The great pianist and composer Sergei Rachmaninoff once said, “Music is enough for a lifetime, but a lifetime is not enough for music.” This is true not only with respect to the infinite scope of feeling, fascination and joy that music offers, but also with respect to the virtually infinite repertoire. Pianists in particular are faced with impossible decisions about what to play. Will they enter the sublime world of Bach? Will they spend years mastering the Beethoven sonatas — each an entire universe unto itself? Will they enjoy the passionate reverie of Chopin? Even the most dedicated and virtuosic pianists can never play it all.

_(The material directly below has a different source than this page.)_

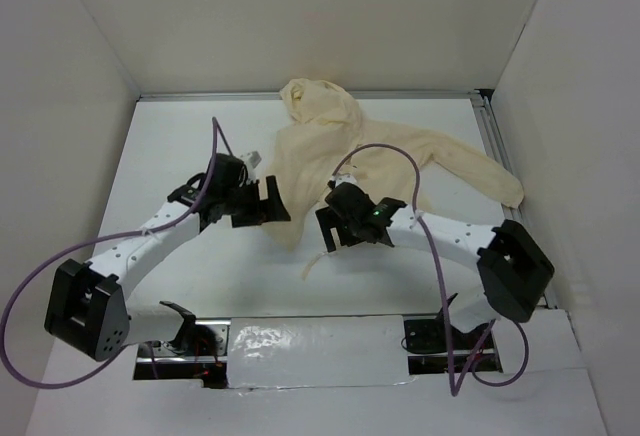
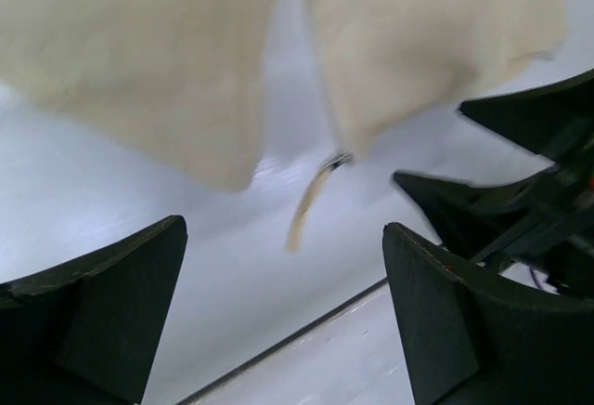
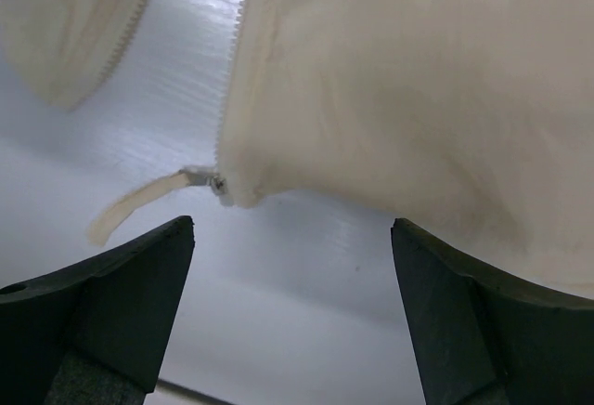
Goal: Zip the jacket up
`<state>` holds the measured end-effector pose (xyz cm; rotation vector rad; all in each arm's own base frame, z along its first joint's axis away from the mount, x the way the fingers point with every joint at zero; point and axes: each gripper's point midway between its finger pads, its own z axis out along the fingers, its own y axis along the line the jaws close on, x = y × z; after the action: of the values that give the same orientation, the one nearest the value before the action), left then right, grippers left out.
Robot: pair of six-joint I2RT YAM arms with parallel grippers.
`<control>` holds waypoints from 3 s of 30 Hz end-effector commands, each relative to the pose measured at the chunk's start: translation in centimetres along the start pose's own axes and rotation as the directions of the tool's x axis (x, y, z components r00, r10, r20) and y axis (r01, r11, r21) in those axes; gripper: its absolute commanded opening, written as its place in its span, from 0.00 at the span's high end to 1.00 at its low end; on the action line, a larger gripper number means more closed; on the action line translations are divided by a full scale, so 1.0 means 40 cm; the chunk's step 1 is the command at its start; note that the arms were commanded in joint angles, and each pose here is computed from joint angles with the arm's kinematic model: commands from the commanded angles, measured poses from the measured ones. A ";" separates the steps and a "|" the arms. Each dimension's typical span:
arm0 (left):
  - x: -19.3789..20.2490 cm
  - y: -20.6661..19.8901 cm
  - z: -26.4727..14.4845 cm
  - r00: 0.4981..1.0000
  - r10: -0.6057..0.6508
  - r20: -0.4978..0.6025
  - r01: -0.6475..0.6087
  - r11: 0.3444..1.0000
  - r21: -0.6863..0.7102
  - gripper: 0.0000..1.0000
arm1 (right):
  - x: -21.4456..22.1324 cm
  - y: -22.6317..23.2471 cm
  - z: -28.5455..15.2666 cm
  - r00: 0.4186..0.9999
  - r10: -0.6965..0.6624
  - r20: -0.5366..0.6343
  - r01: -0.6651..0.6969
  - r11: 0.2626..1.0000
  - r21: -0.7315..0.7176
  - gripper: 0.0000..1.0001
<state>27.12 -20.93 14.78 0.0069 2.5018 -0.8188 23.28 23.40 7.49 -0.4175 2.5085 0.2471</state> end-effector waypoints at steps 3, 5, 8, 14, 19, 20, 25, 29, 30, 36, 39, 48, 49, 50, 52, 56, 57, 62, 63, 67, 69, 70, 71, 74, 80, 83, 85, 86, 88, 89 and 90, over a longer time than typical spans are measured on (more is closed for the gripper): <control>0.064 0.059 -0.025 0.995 -0.096 0.019 0.096 0.995 -0.015 0.01 | -0.030 -0.004 0.060 0.998 -0.063 -0.028 0.065 0.996 0.054 0.08; 0.076 0.071 -0.028 0.995 -0.098 0.026 0.098 0.995 -0.013 0.01 | -0.032 0.004 0.079 0.997 -0.065 -0.042 0.066 0.997 0.030 0.10; 0.073 0.083 -0.035 0.994 -0.097 0.044 0.098 0.995 -0.025 0.01 | -0.020 0.017 0.102 0.995 -0.070 -0.073 0.070 0.998 -0.005 0.15; 0.074 0.088 -0.030 0.994 -0.098 0.039 0.099 0.995 -0.012 0.01 | 0.005 0.035 0.114 0.993 -0.068 -0.095 0.063 0.997 -0.053 0.17; 0.078 0.084 -0.028 0.995 -0.092 0.036 0.092 0.996 0.003 0.01 | 0.013 0.046 0.131 0.993 -0.063 -0.104 0.055 0.995 -0.081 0.17; 0.077 0.086 -0.027 0.995 -0.093 0.037 0.093 0.996 0.002 0.01 | 0.016 0.046 0.137 0.992 -0.061 -0.110 0.053 0.996 -0.077 0.17; 0.080 0.091 -0.029 0.995 -0.096 0.036 0.096 0.995 -0.010 0.01 | 0.018 0.039 0.156 0.990 -0.046 -0.130 0.041 0.998 -0.044 0.28; 0.077 0.088 -0.037 0.995 -0.088 0.050 0.088 0.996 -0.002 0.01 | 0.052 0.020 0.169 0.985 -0.030 -0.169 0.028 1.000 -0.011 0.41; 0.077 0.087 -0.036 0.995 -0.084 0.051 0.084 0.996 0.001 0.01 | 0.059 0.022 0.170 0.984 -0.019 -0.175 0.018 1.000 -0.013 0.43; 0.076 0.091 -0.041 0.995 -0.085 0.060 0.085 0.996 -0.009 0.01 | 0.098 0.047 0.177 0.978 -0.006 -0.211 -0.003 0.999 -0.042 0.65; 0.075 0.093 -0.042 0.994 -0.087 0.061 0.088 0.996 -0.019 0.01 | 0.120 0.061 0.199 0.969 -0.003 -0.249 -0.010 0.998 -0.054 0.62; 0.066 0.078 -0.064 0.993 -0.080 0.083 0.080 0.997 0.002 0.01 | 0.135 0.056 0.221 0.958 0.016 -0.287 -0.024 0.999 -0.027 1.00; 0.065 0.076 -0.067 0.993 -0.079 0.086 0.079 0.997 0.005 0.01 | 0.122 0.058 0.218 0.963 0.023 -0.269 -0.034 0.999 -0.038 1.00; 0.064 0.076 -0.068 0.993 -0.079 0.087 0.079 0.997 0.003 0.01 | 0.117 0.064 0.214 0.963 0.020 -0.270 -0.038 0.997 -0.062 1.00; 0.061 0.072 -0.071 0.993 -0.076 0.091 0.076 0.997 0.008 0.01 | 0.090 0.074 0.204 0.972 0.024 -0.235 -0.046 0.995 -0.088 1.00; 0.062 0.063 -0.076 0.994 -0.074 0.086 0.072 0.997 0.022 0.01 | 0.030 0.106 0.176 0.987 0.038 -0.159 -0.066 0.982 -0.176 1.00; 0.057 0.059 -0.076 0.993 -0.068 0.092 0.066 0.997 0.032 0.01 | -0.012 0.115 0.157 0.994 0.050 -0.092 -0.068 0.976 -0.207 1.00; 0.056 0.063 -0.061 0.995 -0.073 0.063 0.071 0.997 0.021 0.01 | -0.155 0.113 0.038 0.978 0.149 0.148 -0.085 0.925 -0.370 1.00; 0.062 0.070 -0.053 0.996 -0.080 0.045 0.080 0.997 0.004 0.01 | -0.231 0.124 -0.033 0.944 0.185 0.272 -0.049 0.897 -0.438 1.00; 0.028 0.045 -0.051 0.997 -0.057 0.053 0.055 0.998 0.039 0.01 | -0.313 0.092 -0.175 0.845 0.198 0.497 0.102 0.852 -0.513 1.00; 0.017 0.003 -0.058 0.999 -0.024 0.049 0.018 0.993 0.115 0.01 | -0.346 0.075 -0.242 0.776 0.194 0.601 0.175 0.849 -0.499 1.00; -0.001 -0.020 -0.061 0.998 -0.002 0.070 -0.009 0.988 0.155 0.01 | -0.352 0.073 -0.264 0.751 0.178 0.636 0.214 0.845 -0.489 1.00; -0.008 -0.050 -0.068 0.997 0.019 0.074 -0.034 0.979 0.199 0.01 | -0.365 0.072 -0.302 0.717 0.176 0.674 0.249 0.839 -0.484 1.00; -0.018 -0.108 -0.073 0.993 0.074 0.092 -0.096 0.959 0.266 0.01 | -0.390 0.059 -0.367 0.627 0.183 0.757 0.304 0.838 -0.454 1.00; -0.054 -0.274 -0.094 0.923 0.283 0.260 -0.379 0.784 0.492 0.01 | -0.377 0.048 -0.374 0.626 0.192 0.756 0.283 0.847 -0.450 1.00; -0.055 -0.332 -0.094 0.845 0.390 0.364 -0.533 0.663 0.526 0.01 | -0.367 0.060 -0.375 0.654 0.215 0.725 0.276 0.825 -0.493 1.00; -0.067 -0.363 -0.075 0.822 0.418 0.386 -0.568 0.637 0.520 0.01 | -0.360 0.067 -0.384 0.663 0.234 0.711 0.270 0.811 -0.519 1.00; -0.069 -0.369 -0.065 0.810 0.435 0.394 -0.586 0.626 0.514 0.01 | -0.361 0.068 -0.388 0.663 0.247 0.706 0.261 0.808 -0.528 1.00; -0.072 -0.390 -0.051 0.808 0.445 0.386 -0.589 0.601 0.540 0.01 | -0.358 0.071 -0.391 0.667 0.254 0.700 0.259 0.802 -0.538 1.00; -0.074 -0.402 -0.051 0.798 0.449 0.401 -0.602 0.578 0.551 0.01 | -0.359 0.071 -0.392 0.668 0.263 0.696 0.251 0.801 -0.544 1.00; -0.065 -0.421 -0.052 0.791 0.459 0.406 -0.611 0.550 0.569 0.04 | -0.359 0.074 -0.392 0.670 0.265 0.694 0.250 0.799 -0.547 1.00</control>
<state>25.67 -31.46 23.20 0.7186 1.9055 -1.2876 26.00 25.35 26.44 -0.4357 1.6100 0.9886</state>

But what if this impossible decision was made more impossible still? What if today’s great pianists could play one piece — and one piece only — for the rest of their lives? What would they choose, and why? Here’s what they told us.
Alessio Bax
I would be so sad, since what I cherish the most is our huge repertoire. I can’t pick a single work, so it would have to be something like Bach’s Well-Tempered Clavier or Beethoven’s 32 piano sonatas. That would keep me busy and content for a while!
Lucille Chung
What a difficult question, but Mozart’s Piano Concerto No. 23 in A Major, K. 488, the second and third movements would be my choices. The Adagio is one of the most poignant and immediate works ever written, and the spirited Allegro assai brings back wonderful memories of my childhood.
Aaron Diehl
Duke Ellington’s “Single Petal of a Rose.” Duke wrote this for Queen Elizabeth II as a part of his Queen Suite. It is simple in its design, but a work that only someone like the late Joe Temperley (who played with Duke) could perform and put one on the verge of tears.
Simone Dinnerstein
Bach’s Goldberg Variations could occupy me for a lifetime. It contains everything — every subtle change of character, from deep pain to joyful frolicking. There are variations that are pure fun and acrobatic, and variations that are remarkable contrapuntal structures. It can be interpreted in an endless variety of ways. It is its own imaginative world.
Joel Fan
It’s hard to imagine playing just one piece for the rest of my life! My teacher, Leon Fleisher (quoting from his mentor, Artur Schnabel), would speak of finding and working on music that could “never be played well enough,” meaning that to discover all the nuances and expression could take a lifetime. For me, Samuel Barber’s Piano Sonata in E-flat Minor, Op. 26, is the one I can’t live without. I love it deeply for the intense emotional places that it takes me. The work has an enormous range, combining the many diverse elements you would want in a single piano piece — grandeur, tragedy, humor, soulfulness, anger and ending with a hellacious Fuga. It’s also really fun to play, with plenty of challenging, massively polyphonic passages that were written for one of my pianistic heroes, Vladimir Horowitz.
Lara Downes
Oh, impossible question! I’m a serial monogamist — passionately in love with one piece of music at a time. Right now it’s the slow movement of the Ravel G Major Concerto. That extended, crystalline melody feels like my meditation. I’m starting my days at the piano exploring the possibilities of suspending line and sound to just hover and linger in air.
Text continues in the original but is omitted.